El principal de los acusados nazis al que los aliados querían dar caza era Hermann Göring; se trataba del número dos del régimen y, sin duda, el hombre más popular entre los alemanes después de Hitler. A él le siguieron Hees, Speer, Ribbentrop… Y las sentencias que se les aplicaron abarcaron desde la pena de muerte hasta la absolución, pasando por distintas condenas a diez, quince, veinte años y reclusión perpetua. Algunos de los condenados a la pena capital se adelantaría al verdugo dándose muerte por su propia mano, otros verían su sentencia reducida y algunos no comparecerían al juicio, como Gustav Krupp y Martin Bormann.
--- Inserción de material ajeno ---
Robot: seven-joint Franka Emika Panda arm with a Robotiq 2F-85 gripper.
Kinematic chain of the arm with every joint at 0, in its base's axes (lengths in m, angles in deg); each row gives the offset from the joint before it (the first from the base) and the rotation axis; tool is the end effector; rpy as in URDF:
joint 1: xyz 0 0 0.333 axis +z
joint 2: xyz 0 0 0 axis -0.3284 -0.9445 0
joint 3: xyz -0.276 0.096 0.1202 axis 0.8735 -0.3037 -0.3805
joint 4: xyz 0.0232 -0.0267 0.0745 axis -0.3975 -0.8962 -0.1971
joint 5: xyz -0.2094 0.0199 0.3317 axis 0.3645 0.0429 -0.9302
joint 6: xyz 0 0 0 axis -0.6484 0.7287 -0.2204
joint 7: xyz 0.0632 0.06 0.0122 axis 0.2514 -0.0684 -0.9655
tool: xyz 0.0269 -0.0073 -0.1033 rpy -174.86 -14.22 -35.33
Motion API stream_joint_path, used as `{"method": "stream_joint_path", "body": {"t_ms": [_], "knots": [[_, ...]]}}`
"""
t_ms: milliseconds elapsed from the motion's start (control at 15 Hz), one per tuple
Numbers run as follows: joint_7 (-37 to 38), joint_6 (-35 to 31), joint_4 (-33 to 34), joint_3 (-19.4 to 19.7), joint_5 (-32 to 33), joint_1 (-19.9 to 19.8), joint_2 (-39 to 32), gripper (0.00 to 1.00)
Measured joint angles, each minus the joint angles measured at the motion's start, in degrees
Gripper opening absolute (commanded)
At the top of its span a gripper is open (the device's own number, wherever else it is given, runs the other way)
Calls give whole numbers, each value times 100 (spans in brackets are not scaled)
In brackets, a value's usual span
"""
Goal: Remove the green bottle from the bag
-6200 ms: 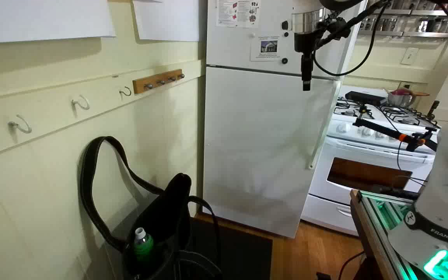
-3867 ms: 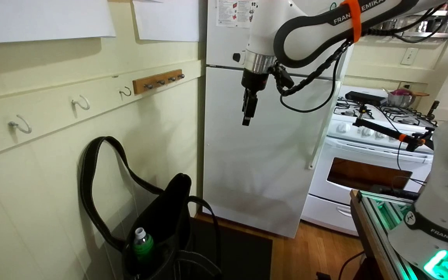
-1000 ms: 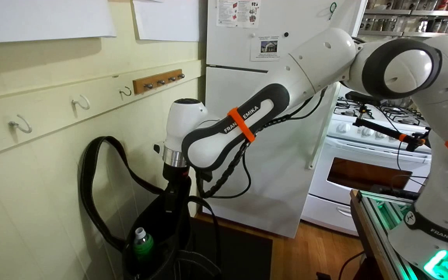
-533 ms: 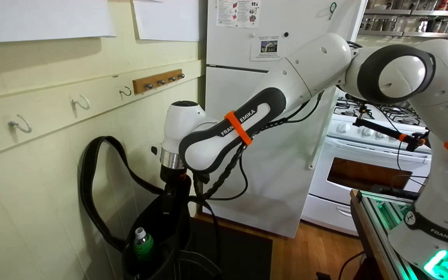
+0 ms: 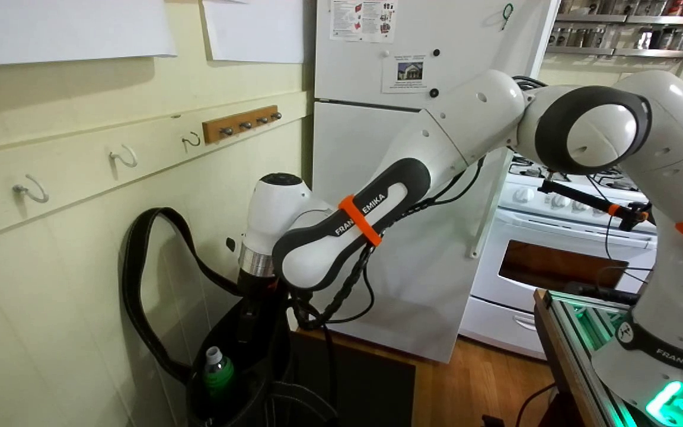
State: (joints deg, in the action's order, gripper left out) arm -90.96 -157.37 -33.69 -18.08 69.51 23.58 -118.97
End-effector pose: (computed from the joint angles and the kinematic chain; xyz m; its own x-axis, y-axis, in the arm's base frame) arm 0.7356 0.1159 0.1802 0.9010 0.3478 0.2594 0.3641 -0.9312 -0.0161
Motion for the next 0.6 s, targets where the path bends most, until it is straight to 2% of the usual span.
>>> {"method": "stream_joint_path", "body": {"t_ms": [333,600], "knots": [[136,-804,165,-36,0,91,-452,100],[166,-1143,410,-52,0,115,-757,100]]}}
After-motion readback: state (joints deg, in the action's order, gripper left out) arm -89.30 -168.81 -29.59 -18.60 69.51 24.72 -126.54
Fernando Paz insiste en que para comprender el desarrollo de los juicios de Núremberg es imprescindible tener en cuenta los condicionantes del momento histórico; «nunca se insistirá lo suficiente –escribe– en que el proceso se produjo con inmediatez al fin de una guerra, con toda la carga emocional que eso representa». Entre los puntos importantes o datos curiosos que resaltan de este juicio se encuentra el testimonio de Paul Schmidt, intérprete de Hitler y abogado de Ribbentrop, del que se desprendía algo esencial: Ribbentrop, como el mismo Hitler, no deseaban la guerra, al menos tal y como se había producido, ya que Alemania no estaba todavía preparada. Finalmente, insiste en resaltar la ralentización de los juicios, debida fundamentalmente a la imprevisión de la fiscalía.

Hace setenta años, recién concluida la guerra más cruel y mortífera que registran los anales de la historia, las potencias vencedoras sentaron en el banquillo a veinticuatro líderes de la Alemania nacionalsocialista. Se erigieron tres horcas y once de ellos fueron colgados. El trabajo de Fernando Paz no nos descubre ningún Mediterráneo. La suya ha sido una tarea de reflexión y síntesis sobre los muchos trabajos ya realizados. Pero para algunos expertos en el estudio de este escalofriante tema se trata, con fundadas razones, de una tarea definitiva.